» What this task involves:
A word-for-word transcript of the closing lines is required: from the one with "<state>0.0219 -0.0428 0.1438" through the final line of the data.

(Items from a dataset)
---*---
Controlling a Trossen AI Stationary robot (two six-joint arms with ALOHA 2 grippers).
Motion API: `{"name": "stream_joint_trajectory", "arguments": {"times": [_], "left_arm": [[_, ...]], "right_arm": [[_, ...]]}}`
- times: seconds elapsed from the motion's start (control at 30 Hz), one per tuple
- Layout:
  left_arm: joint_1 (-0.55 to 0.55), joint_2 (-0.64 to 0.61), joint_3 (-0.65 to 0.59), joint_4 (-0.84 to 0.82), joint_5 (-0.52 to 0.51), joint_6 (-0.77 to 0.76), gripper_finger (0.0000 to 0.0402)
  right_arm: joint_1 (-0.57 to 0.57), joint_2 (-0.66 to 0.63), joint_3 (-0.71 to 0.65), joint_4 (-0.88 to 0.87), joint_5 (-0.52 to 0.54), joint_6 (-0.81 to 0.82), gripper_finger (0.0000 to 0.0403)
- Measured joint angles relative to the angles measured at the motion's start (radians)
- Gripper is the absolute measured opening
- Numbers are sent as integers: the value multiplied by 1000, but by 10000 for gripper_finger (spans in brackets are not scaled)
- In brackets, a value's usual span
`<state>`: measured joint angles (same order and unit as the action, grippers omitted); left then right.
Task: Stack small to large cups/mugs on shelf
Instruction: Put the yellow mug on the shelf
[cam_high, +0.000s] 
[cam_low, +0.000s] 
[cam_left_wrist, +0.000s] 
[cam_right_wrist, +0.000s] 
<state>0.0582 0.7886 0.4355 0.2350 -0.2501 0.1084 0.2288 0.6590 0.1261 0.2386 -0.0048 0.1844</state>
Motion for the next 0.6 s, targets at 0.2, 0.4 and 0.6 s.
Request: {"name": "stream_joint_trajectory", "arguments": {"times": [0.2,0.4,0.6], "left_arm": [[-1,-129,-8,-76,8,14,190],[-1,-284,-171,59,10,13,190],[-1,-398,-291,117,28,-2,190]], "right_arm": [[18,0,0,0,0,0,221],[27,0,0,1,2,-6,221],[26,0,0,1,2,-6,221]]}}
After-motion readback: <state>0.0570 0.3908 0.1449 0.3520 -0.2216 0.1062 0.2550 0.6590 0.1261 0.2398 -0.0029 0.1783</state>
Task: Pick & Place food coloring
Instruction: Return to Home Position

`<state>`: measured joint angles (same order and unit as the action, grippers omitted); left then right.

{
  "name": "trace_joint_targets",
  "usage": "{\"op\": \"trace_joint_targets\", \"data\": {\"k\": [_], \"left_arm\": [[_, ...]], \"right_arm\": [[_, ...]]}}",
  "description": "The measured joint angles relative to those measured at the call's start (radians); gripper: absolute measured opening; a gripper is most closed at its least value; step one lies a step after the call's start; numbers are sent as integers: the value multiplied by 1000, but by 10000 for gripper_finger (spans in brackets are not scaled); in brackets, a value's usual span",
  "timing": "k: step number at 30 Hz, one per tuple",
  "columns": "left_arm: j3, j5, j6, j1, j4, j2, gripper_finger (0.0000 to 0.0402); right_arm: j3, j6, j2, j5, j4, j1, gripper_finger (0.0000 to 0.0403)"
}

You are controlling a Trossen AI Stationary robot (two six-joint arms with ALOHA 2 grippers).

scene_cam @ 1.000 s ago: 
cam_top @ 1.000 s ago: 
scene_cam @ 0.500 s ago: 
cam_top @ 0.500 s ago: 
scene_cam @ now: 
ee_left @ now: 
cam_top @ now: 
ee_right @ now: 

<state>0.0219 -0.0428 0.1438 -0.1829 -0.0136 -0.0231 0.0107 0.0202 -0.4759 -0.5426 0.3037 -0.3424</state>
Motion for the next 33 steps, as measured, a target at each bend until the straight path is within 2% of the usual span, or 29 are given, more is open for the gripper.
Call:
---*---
» Output for this exercise:
<state>0.0219 -0.0428 0.1438 -0.1829 -0.0136 -0.0231 0.0107 0.0202 -0.4759 -0.5426 0.3037 -0.3424</state>
Motion for the next 33 steps, as measured, a target at each bend until the straight path is within 2% of the usual span, or 29 are given, more is open for the gripper.
Call:

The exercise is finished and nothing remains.